■ What needs to be done: Please reproduce all of the listing below exactly and drop its images.

■ Provided data:
▽

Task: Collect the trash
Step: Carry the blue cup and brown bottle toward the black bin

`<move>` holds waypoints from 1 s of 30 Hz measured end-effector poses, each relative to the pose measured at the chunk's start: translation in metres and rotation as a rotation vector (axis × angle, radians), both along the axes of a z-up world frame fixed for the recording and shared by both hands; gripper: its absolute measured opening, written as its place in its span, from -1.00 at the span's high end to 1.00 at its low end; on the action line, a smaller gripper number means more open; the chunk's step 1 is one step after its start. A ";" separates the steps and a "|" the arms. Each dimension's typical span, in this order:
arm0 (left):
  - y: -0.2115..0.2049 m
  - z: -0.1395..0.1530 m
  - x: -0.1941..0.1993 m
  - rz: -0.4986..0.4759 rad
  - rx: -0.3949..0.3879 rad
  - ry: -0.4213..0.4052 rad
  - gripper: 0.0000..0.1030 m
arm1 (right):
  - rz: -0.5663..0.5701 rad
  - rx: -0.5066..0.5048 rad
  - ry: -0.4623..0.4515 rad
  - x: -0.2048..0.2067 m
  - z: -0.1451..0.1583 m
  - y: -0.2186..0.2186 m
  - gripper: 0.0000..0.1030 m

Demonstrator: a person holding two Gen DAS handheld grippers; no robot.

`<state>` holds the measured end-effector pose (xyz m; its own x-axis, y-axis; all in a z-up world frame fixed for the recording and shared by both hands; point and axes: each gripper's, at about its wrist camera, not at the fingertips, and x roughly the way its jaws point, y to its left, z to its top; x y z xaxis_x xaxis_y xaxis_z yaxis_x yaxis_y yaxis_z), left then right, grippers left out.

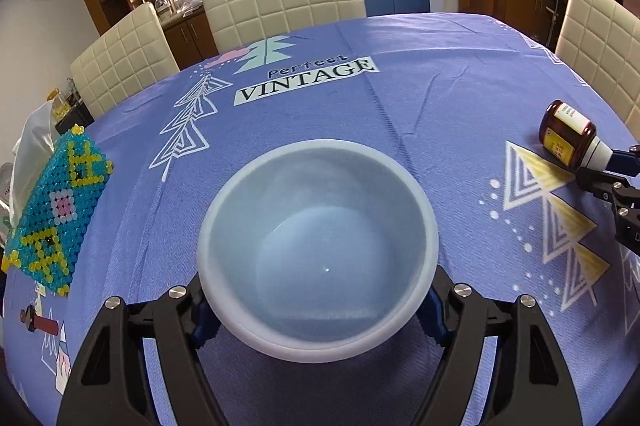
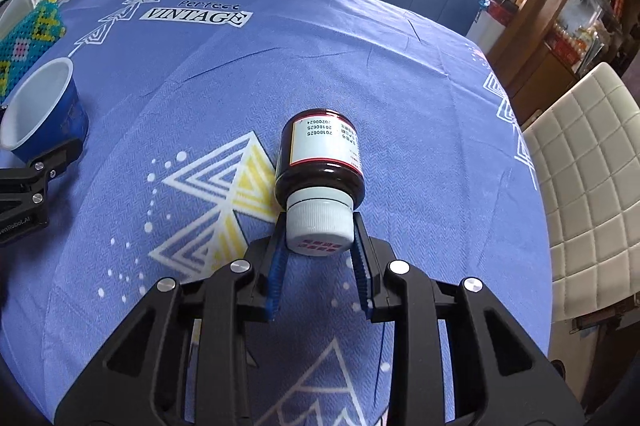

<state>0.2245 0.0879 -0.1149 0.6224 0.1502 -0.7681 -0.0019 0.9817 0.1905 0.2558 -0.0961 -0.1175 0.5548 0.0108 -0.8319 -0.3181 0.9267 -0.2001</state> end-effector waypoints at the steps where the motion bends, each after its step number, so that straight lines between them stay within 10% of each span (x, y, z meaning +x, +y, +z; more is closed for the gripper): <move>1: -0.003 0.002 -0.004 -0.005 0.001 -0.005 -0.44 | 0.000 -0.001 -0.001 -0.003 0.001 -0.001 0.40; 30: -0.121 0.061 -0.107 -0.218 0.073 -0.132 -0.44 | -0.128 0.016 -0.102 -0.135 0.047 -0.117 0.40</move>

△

■ Written solution:
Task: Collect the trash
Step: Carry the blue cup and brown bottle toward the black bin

`<move>` holds waypoints from 1 s of 30 Hz measured end-effector poses, each relative to the pose measured at the chunk's start: translation in metres and rotation as a rotation vector (axis × angle, radians), both along the axes of a z-up world frame fixed for the recording and shared by both hands; gripper: its absolute measured opening, written as its place in its span, from -1.00 at the span's high end to 1.00 at its low end; on the action line, a smaller gripper number means more open; the chunk's step 1 is one step after its start. A ";" separates the steps and a "|" the arms. Each dimension's typical span, in this order:
arm0 (left):
  - y: -0.2115..0.2049 m
  - z: -0.1395..0.1530 m
  - x: -0.1941..0.1993 m
  - rz: -0.4986..0.4759 rad
  - rx: -0.3949..0.3879 rad
  - ry: -0.4213..0.4052 rad
  - gripper: 0.0000..0.1030 m
arm1 (right):
  - rz: -0.5663..0.5701 rad
  - rx: -0.5066..0.5048 rad
  - ry: -0.4623..0.4515 rad
  - x: -0.2048..0.2067 m
  - z: -0.1451..0.1583 m
  - y: -0.2186..0.2186 m
  - gripper: 0.0000..0.1030 m

Demonstrator: a person holding two Gen DAS handheld grippers; no robot.

`<state>` holds the measured end-effector pose (xyz m; its own x-axis, y-axis; all in a z-up world frame fixed for the recording and shared by both hands; point and axes: each gripper's, at about its wrist camera, not at the fingertips, and x roughly the way its jaws point, y to its left, z to its top; x y z xaxis_x xaxis_y xaxis_z yaxis_x yaxis_y yaxis_z), left then right, grippers left out.


<state>0.2245 0.0879 -0.1149 0.6224 0.1502 -0.7681 -0.0019 0.9817 0.1905 0.2558 -0.0961 -0.1175 0.5548 0.0108 -0.8319 -0.3181 0.9267 -0.2001</state> end-effector waypoints at the steps where the motion bends, each after its step number, so that straight lines between them stay within 10% of each span (x, y, z meaning +x, +y, +z; more is closed for the gripper): <move>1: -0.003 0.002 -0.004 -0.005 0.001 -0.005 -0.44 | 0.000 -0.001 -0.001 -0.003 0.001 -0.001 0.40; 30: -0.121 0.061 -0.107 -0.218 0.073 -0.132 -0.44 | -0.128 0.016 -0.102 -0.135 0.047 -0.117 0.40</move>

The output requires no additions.